Praying for the bike to come back again miraculously.
Sunday, November 29, 2009
Sir Loin (2005-2009)
Sir Loin, fiercest bull in all of Bundibugyo District, died in his pasture of complications of a septic knee joint Saturday night. He was four (maybe).
Sir Loin, widely known for his strength and savagery, was most highly regarded for his studmuffin, chick magnet abilities. The husband of DMC (Dairy Milk Chocolate) and the father of a Gernsey exotic known as "Truffle", he left his genetic mark on a district with few true blue-bloods.
His owner, Dr. Myhre, dragged his 900 pound carcass to the nearest trash pit with his truck and pushed him in with the help of six strong men.
Saturday, November 28, 2009
In Praise of Teens (and lots of them)
This morning we moved RMS: shifted our missionary-kid school from a half of a former girls' dorm at Christ School, up to a vacant mission house (the former Tabb house). This will free up space at CSB for more teacher housing. And it will make use of a very spacious home that SIL graciously allowed us to inherit. There is a whole library-room for books, and probably three times as much space inside and ten times as much outside as we had before. We are so grateful. From the Lee and Herron days, through the Leary, Tabb, and Myhre era on to the Massos and Barts, Fillyaws, Pierces . . .we've accumulated a serious number of books and great curriculum and resources. But moving it all is quite a monumental task. Ashley and the other teachers worked hard to organize for weeks, but the final effort would have taken us days instead of hours were it not for the willing and able teens we are blessed to have around. Fourteen boys and Julia, to be precise. They hefted shelves and loaded trunks with books, carried them to the truck, and unloaded them. We had crews on both ends to unpack and return the trunks empty for the next load. Desks, tables, even a couch and chair set, huge chalk boards, art supplies, notebooks, sports equipment, all the assorted paraphernalia of a primary school. And all the furniture handmade locally of VERY HEAVY wood.
This afternoon they're having lunch in a local "hotel", playing soccer, and generally recovering. So a moment to pause in praise of growth, maturity, service . . an muscle power.
Thanksgiving, take 2
Our WHM team celebrated an American Thanksgiving dinner a day late, in order to free up Thursday for the end-of-the-CSB-school-year events and the very thankful goodbye party honoring the Pierces, as well as Roselyn, a departing teacher (there was an honoring of Desmond as well, a very senior staff who has taught our kids math and feels the pull of family health issues may force him to leave . . but in the end of his goodbye speech he committed to staying for one more year!

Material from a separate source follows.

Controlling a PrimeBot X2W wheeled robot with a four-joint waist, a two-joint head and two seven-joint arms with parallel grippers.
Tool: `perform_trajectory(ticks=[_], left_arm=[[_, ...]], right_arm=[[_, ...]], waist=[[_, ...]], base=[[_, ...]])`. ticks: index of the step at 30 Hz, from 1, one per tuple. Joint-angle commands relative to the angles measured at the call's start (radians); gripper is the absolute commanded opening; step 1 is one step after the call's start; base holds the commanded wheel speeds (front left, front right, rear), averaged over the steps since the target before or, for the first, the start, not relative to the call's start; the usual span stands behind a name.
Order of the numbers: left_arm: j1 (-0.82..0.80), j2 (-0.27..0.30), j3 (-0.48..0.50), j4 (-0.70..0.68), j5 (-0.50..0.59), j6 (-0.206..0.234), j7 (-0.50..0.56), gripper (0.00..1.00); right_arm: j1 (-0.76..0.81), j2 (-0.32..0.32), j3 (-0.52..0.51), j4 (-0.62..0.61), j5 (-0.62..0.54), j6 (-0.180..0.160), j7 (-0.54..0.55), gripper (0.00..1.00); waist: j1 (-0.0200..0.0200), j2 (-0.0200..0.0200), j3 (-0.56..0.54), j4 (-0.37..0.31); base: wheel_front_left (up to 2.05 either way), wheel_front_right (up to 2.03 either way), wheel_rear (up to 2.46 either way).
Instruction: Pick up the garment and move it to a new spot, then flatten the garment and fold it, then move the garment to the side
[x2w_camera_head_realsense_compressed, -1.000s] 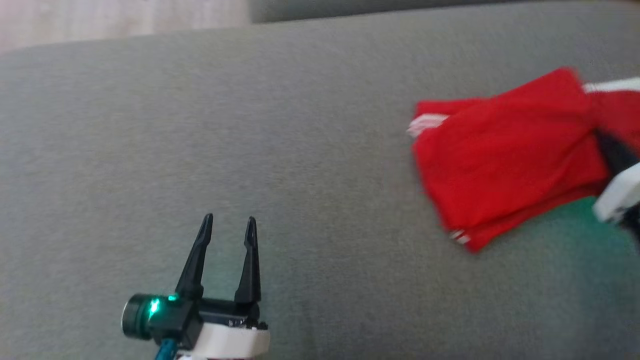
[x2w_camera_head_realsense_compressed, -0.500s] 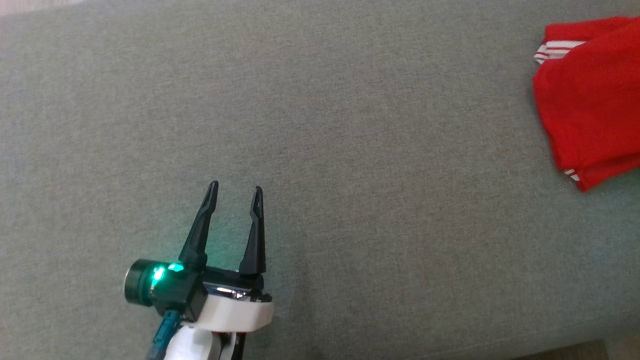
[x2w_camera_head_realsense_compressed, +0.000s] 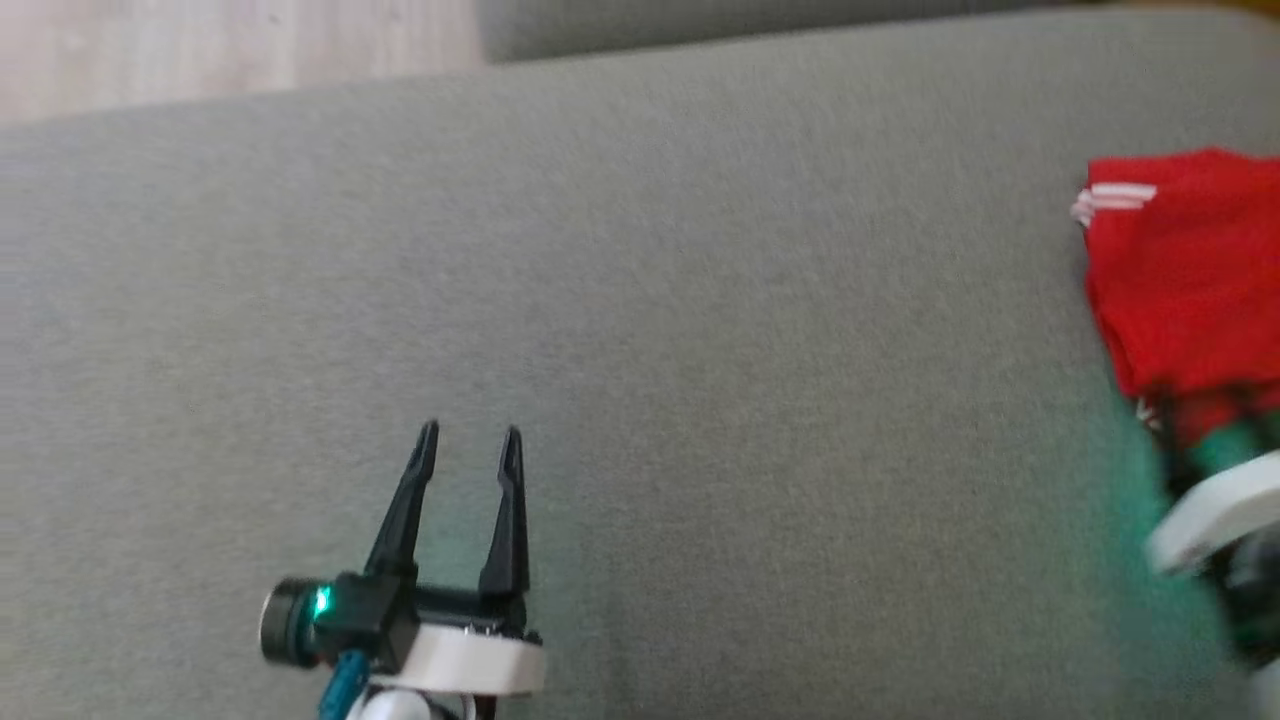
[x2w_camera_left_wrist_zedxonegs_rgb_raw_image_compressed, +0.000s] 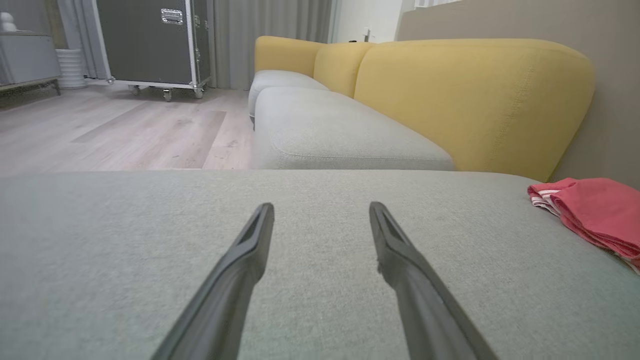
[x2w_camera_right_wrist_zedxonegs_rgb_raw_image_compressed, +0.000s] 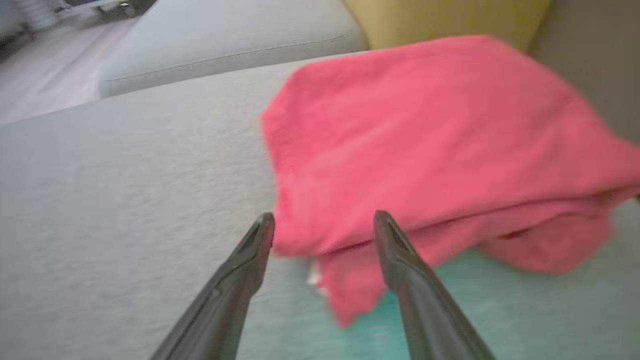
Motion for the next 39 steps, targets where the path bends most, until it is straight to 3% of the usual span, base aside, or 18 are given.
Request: perform_trajectory(ticks=[1,6,11,14,19,23,39], left_arm=[[0.001,-0.005,0.023,-0.026,-0.006,0.007,-0.008,1.00],[0.043,-0.005,0.035,-0.009,-0.020,0.014,-0.008,1.00],[0.097,-0.005,0.064,-0.014,-0.023,0.013,-0.008,1.00],[0.127,-0.005,0.083,-0.029,-0.020,0.013,-0.008,1.00],[0.172,-0.005,0.110,-0.050,0.006,0.016,-0.008,1.00],[0.205,-0.005,0.135,-0.074,0.023,0.017,-0.008,1.00],[0.258,-0.005,0.182,-0.089,0.052,-0.005,-0.008,1.00]], right_arm=[[0.004,-0.006,0.031,-0.044,-0.007,-0.001,-0.018,1.00],[0.080,0.098,0.167,-0.071,0.003,-0.001,-0.111,1.00],[0.143,0.141,0.266,-0.083,-0.003,-0.001,-0.284,1.00],[0.191,0.159,0.292,-0.125,-0.002,-0.001,-0.324,1.00],[0.310,0.203,0.188,-0.321,-0.159,-0.001,-0.327,1.00],[0.401,0.238,0.175,-0.413,-0.263,-0.001,-0.327,1.00],[0.437,0.271,0.158,-0.428,-0.290,-0.001,-0.328,1.00]], waist=[[0.0002,-0.0001,-0.053,0.037],[0.0002,-0.0001,-0.130,0.060],[0.0002,-0.0001,-0.202,0.071],[0.0002,-0.0001,-0.230,0.076],[0.0002,-0.0001,-0.264,0.076],[0.0002,-0.0001,-0.280,0.074],[0.0002,-0.0001,-0.291,0.059]], base=[[0.00,0.00,0.00],[0.00,0.00,0.00],[0.00,0.00,0.00],[0.00,0.00,0.00],[0.00,0.00,0.00],[0.00,0.00,0.00],[0.00,0.00,0.00]])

Hooray!). So Friday saw us butchering two turkeys (see picture below of RVA friends helping with feather removal), and in between staff meetings, rounds, and general survival preparing for a 27-person sit-down spread. Thankfully the whole team cooked up storms in their own houses, so when we put it all together, it was more than adequate, amazing actually that pecan pies and green bean casseroles and cranberry-studded stuffing could materialize in the heart of Africa. About a third of the group hailed from Uganda or other countries, so that was appropriate too, a celebration of survival and blessing amongst many cultures. Though everyone misses their extended families on days like this, it is one of God's good blessings that we have a team family with which to feast. And whenever we sit down to such a table, we are reminded of the final feast on the mountain for all nations with the Lamb (Is 25 and 65!).